Vault-env will be the init container, which retrieves the secrets and put into a shared emptyDir. Nginx then mounts the emptyDir to appropriate location.
SSL_KEY and SSL_CERT are ENV vars which will be transformed from Vault path into real secrets and then be written into files.

Sample Kubernetes deployment with Vault-env

In the end, we’ve implemented the solution that works nicely with both traditional and modern Kubernetes services. Vault acts as a central Secret Management service, all the passwords / certificates / private keys… can be stored in one place and retrieved by the services which have valid tokens.

By Kubernetes, For Kubernetes

Vault gradually becomes more important to our infrastructure. Virtually all microservices running in the system require one ore more kinds of secrets, which make them undeployable when Vault is down.

High Availability

To cope with high availability issue, we decided to deploy it into Kubernetes system, using CephFS as Vault datastore backend (although Vault has support for HA by itself when using clustered storage backends like Zookeeper/Etcd or Databases…).

The architecture is simply an expansion of the simple design in the begining. When deploying Vault in Kubernetes cluster, without a network filesystem solution, the pod can only be deployed into host containing Vault data, and that ruins the advantage of Kubernetes — container orchestration.

The tech choice for the network filesystem solution is CephFS — which has been using in our infrastructure for a long time, while it’s stable, simple to setup, and the most importantly, supported by Kubernetes. With the help of CephFS, Vault can be scaled to more than one pod, orchestrated by Kubernetes, and they’re all using the same datastore. Additionally, to make the two instances synchronized between each other the cache need to be disabled by disable_cache — so when one instance updates the data, the other will re-read the storage and get the update.

On top of the Vault pods is the Kubernetes Service, which is a service discovery, automatically add or remove pods’ IP when they become available / unavailable. Vault is exposed to the world by this Service.

Disclaimer: This HA setup is not recommended by Hashicorp Vault, as File Storage engine (even backed by shared CephFS) is not supported officially by Vault.

Auto Unseal

One more feature that Vault supports is Sealing. Everytime the service started, it becomes sealed and can only be unsealed by manual work (or automatically using a very complex procedure with AWS — we dont use and cover it here). This feature is unfortunately not very suitable for High Availability solution that we designed above, because when the Vault pod restart, sysadmin’s action needs to be taken to unseal the service.

Basically to unseal Vault, 3 out of 5 tokens need to be entered.

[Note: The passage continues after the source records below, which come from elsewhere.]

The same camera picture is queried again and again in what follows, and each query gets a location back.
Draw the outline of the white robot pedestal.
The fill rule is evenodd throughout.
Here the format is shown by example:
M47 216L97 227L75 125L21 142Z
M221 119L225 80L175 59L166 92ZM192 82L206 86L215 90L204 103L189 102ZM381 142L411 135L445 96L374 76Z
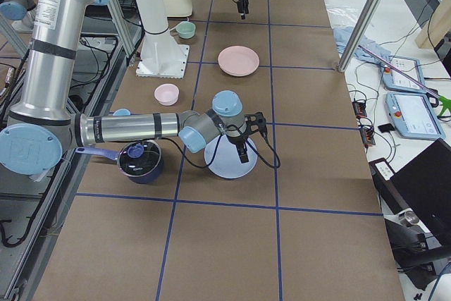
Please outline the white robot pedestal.
M183 78L190 47L171 36L163 0L136 0L144 39L136 74L140 77Z

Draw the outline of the glass pot lid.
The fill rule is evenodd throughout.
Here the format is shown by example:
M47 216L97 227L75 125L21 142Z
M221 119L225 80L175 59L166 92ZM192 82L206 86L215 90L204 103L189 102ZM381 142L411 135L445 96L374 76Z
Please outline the glass pot lid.
M118 166L131 178L155 177L163 168L161 149L152 140L131 142L119 152Z

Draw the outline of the green grabber stick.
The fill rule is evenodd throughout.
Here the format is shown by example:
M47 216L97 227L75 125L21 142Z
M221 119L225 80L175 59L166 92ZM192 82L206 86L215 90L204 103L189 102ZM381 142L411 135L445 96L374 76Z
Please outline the green grabber stick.
M414 78L412 78L410 75L408 75L407 73L405 73L404 71L400 70L399 68L397 68L396 66L394 66L393 64L391 64L390 62L386 61L385 59L381 58L380 56L378 56L377 54L373 53L371 50L367 49L366 47L362 46L361 44L358 45L359 48L361 48L363 51L365 51L367 54L369 54L370 56L374 57L375 59L377 59L378 61L380 61L384 66L389 67L391 70L395 70L396 72L398 72L400 75L404 76L406 79L408 79L409 81L412 81L413 83L415 83L416 85L418 85L421 89L423 89L426 93L430 94L432 97L436 98L441 104L442 104L442 110L439 113L439 116L442 116L446 111L450 111L451 108L451 103L450 103L450 99L439 95L438 93L434 92L433 90L431 90L430 88L428 88L427 86L423 85L422 83L420 83L419 81L415 80Z

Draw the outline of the aluminium frame post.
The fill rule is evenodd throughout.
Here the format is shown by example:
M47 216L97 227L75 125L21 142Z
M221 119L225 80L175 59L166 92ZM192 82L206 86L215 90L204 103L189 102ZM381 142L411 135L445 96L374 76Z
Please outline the aluminium frame post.
M353 54L357 50L357 47L360 44L380 1L381 0L366 0L363 10L357 20L357 24L350 35L345 50L342 53L340 61L337 65L338 72L344 73L346 68L349 66Z

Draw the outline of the metal cup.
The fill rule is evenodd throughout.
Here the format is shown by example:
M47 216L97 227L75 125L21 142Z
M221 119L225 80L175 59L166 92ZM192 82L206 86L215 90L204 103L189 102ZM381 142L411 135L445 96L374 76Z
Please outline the metal cup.
M398 221L407 228L416 226L419 223L419 217L412 210L406 210L398 214Z

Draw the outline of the pink bowl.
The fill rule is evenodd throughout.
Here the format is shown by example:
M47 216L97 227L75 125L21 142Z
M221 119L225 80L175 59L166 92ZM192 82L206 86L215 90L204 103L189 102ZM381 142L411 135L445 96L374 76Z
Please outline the pink bowl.
M154 90L154 98L163 106L172 106L178 101L179 88L170 83L159 85Z

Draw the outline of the black laptop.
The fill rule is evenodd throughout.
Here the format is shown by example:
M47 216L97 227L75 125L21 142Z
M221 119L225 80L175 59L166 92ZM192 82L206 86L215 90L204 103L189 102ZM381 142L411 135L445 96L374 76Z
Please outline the black laptop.
M437 139L391 178L396 190L443 245L450 244L450 146Z

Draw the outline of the black box with label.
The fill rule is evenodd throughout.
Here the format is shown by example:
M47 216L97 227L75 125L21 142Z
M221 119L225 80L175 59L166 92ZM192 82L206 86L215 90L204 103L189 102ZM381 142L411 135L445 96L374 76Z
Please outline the black box with label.
M395 175L393 168L385 158L376 159L369 162L373 183L381 197L395 214L408 209L409 205L402 198L395 188L391 178Z

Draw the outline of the blue plate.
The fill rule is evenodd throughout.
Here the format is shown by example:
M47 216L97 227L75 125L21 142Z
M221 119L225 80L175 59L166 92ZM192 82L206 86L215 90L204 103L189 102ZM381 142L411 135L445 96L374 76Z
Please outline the blue plate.
M256 152L247 145L249 161L242 163L236 146L228 141L227 137L214 138L204 149L204 160L207 164L214 158L209 170L217 176L227 179L236 179L247 175L257 164Z

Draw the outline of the green cup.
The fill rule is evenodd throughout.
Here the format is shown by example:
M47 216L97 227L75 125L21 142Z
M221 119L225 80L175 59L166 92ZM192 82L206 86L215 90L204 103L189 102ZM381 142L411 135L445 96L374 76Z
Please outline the green cup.
M170 31L175 32L181 39L191 39L195 35L196 25L190 21L182 21L172 27Z

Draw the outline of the dark blue pot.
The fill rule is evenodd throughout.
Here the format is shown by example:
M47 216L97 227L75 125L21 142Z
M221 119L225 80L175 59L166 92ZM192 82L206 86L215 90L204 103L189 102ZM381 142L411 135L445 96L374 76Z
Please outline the dark blue pot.
M138 184L155 181L164 168L161 148L153 140L131 142L120 151L98 147L78 147L75 151L79 154L102 156L116 162L121 173Z

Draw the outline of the pink plate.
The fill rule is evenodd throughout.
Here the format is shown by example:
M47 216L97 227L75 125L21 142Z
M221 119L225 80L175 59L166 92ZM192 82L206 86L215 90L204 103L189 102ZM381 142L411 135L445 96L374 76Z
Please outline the pink plate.
M249 47L231 46L219 53L218 64L225 73L244 77L252 74L259 67L259 56Z

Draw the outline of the lower teach pendant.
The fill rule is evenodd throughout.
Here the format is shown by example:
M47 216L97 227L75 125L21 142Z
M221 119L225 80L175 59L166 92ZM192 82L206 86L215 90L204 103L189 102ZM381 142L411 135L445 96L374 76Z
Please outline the lower teach pendant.
M385 105L392 124L401 137L419 140L446 138L425 94L388 92L385 95Z

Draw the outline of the light blue cup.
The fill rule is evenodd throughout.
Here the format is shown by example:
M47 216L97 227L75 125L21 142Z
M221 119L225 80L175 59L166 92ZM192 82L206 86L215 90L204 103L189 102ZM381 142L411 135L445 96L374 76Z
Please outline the light blue cup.
M130 116L131 112L128 109L117 109L113 112L114 116Z

With the help of Kubernetes, after Vault pod is completely up, we can start the unseal procedure automatically with postStart lifecycle:

Final Thoughts

There’re many other Secret Management solutions out there, each comes with pros and cons. The best thing about the design is by using Kubernetes and a simple service Hashicorp Vault, we can set up a quite complete architecture, which satisfies the pre-defined requirements. There’s still works ahead with Secret, but the current solution helps us to solve the problem of exposing credentials, making the infrastucture more secure, and looks a lot more professional!